Work required — From the listing below, extract every line in which the word "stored" appears.

--------

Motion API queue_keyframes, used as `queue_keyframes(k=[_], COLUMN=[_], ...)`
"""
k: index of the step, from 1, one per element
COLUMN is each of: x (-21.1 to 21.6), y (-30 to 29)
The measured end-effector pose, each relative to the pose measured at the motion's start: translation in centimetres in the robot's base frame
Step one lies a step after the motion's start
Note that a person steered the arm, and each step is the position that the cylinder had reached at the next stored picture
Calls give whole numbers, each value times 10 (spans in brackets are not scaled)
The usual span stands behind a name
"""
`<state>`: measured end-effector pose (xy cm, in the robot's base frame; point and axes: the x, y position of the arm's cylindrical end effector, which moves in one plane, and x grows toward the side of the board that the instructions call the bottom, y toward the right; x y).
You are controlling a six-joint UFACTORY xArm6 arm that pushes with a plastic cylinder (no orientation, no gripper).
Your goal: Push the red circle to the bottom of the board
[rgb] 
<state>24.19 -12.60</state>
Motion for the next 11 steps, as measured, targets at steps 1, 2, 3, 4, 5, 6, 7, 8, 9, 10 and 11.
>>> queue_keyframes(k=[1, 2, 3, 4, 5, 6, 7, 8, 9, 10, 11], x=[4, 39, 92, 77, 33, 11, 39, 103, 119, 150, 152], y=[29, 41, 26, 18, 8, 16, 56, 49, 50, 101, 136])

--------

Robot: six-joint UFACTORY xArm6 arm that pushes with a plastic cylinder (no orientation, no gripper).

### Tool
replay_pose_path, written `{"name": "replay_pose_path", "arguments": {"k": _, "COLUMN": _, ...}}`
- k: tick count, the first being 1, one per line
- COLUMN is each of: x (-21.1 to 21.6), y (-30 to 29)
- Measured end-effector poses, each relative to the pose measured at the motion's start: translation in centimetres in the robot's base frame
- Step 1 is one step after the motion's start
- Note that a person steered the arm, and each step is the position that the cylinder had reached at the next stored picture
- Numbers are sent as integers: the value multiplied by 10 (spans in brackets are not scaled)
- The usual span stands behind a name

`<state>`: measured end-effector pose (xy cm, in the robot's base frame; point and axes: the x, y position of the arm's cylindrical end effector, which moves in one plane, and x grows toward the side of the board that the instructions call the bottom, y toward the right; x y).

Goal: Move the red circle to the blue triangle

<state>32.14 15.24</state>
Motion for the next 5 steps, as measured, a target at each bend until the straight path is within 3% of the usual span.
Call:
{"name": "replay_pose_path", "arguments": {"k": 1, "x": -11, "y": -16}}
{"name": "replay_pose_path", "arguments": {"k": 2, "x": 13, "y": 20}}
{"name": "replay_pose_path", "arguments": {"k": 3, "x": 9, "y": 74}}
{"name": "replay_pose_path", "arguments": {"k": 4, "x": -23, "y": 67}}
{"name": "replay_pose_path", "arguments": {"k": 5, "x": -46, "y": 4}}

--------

Exercise output —
Note that a person steered the arm, and each step is the position that the cylinder had reached at the next stored picture
- Note that a person steered the arm, and each step is the position that the cylinder had reached at the next stored picture

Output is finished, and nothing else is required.